━━━ SOURCE INFORMATION
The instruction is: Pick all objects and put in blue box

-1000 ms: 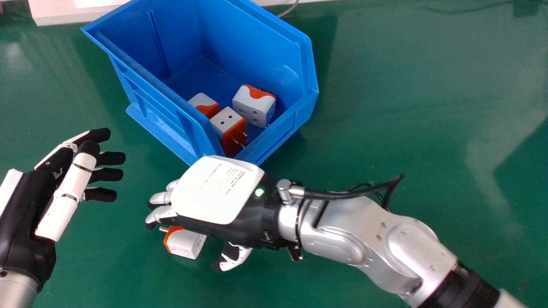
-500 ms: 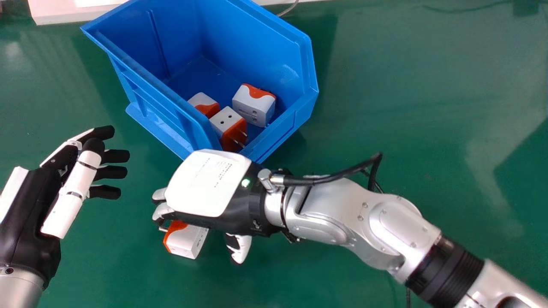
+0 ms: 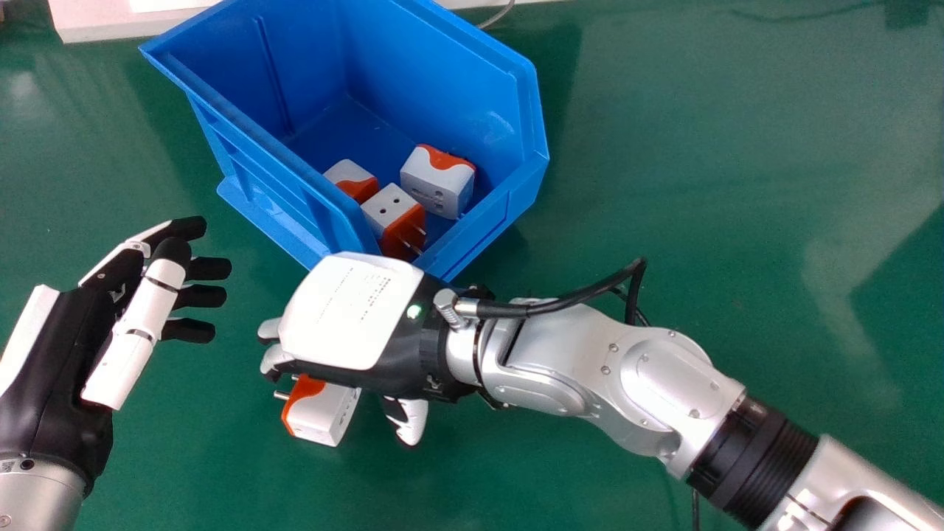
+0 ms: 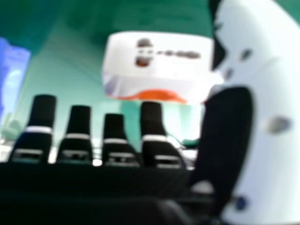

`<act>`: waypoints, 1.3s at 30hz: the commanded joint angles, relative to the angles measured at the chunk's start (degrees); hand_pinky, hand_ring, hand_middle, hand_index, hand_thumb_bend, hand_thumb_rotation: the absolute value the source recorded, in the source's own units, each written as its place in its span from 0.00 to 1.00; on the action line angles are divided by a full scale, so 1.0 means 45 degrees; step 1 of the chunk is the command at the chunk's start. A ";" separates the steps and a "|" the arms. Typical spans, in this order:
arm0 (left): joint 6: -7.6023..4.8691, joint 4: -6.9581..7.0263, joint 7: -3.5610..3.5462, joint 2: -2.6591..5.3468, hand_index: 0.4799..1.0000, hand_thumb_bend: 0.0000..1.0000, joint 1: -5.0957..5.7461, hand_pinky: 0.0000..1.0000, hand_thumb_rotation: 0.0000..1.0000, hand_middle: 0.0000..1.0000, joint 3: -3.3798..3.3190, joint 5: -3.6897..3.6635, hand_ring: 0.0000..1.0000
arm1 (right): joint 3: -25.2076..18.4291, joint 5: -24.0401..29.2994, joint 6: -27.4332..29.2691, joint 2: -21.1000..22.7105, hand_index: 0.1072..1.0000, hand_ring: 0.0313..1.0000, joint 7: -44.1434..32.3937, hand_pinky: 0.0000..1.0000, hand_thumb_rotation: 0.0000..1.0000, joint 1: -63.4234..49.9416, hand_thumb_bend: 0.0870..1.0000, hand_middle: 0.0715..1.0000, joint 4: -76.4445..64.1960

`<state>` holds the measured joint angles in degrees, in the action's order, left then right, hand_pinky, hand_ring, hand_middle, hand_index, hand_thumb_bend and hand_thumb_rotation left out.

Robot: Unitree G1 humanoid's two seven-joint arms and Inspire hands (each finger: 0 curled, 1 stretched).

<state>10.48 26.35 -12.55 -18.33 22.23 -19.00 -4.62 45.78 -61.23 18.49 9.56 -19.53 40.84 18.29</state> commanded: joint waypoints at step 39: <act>0.0241 0.0993 0.0572 0.0671 0.67 0.41 0.0105 0.66 0.85 0.76 0.0605 0.0625 0.74 | 0.0533 -0.0041 -0.0190 -0.1277 0.76 0.85 0.2019 0.74 0.15 0.0968 0.44 0.88 0.2993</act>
<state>11.74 28.84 -10.66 -15.62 22.33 -16.23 -2.21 48.20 -61.44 18.04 4.60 -11.62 43.08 31.78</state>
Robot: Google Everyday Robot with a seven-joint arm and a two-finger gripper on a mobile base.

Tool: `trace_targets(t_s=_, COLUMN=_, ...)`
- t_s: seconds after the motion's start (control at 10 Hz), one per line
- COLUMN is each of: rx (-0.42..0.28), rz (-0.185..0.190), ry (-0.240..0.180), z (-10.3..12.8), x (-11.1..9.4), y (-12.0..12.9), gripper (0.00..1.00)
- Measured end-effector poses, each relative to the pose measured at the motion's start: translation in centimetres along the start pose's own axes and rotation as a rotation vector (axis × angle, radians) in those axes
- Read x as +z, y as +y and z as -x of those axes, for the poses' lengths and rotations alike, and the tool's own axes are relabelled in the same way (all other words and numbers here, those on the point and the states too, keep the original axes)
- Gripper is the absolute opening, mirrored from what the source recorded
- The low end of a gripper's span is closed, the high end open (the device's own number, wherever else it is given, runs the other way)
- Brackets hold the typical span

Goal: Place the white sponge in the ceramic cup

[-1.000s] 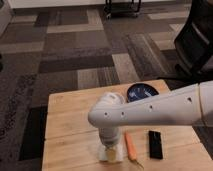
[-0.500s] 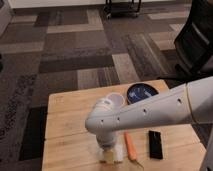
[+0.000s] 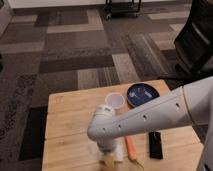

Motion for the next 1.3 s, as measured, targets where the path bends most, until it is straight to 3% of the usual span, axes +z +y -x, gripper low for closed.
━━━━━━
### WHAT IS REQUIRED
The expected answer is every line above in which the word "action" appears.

### SOLUTION
`<act>`: waypoints, 1.3s at 30hz: the commanded joint angles, relative to the angles measured at the chunk's start (degrees); hand_pinky, hand_ring, hand_middle, hand_index, hand_thumb_bend, hand_thumb_rotation: the absolute value the source recorded, in the source's own units, each written as its place in its span from 0.00 to 1.00; on the action line angles are divided by a full scale, so 1.0 means 45 degrees; step 1 of the chunk is the command at the chunk's start. A ";" separates the steps and a "|" the arms. Typical spans, in this order:
`<state>` holds the measured joint angles in degrees, in the action's order, left then right, hand_pinky, hand_ring, hand_middle, hand_index, hand_thumb_bend and hand_thumb_rotation left out.

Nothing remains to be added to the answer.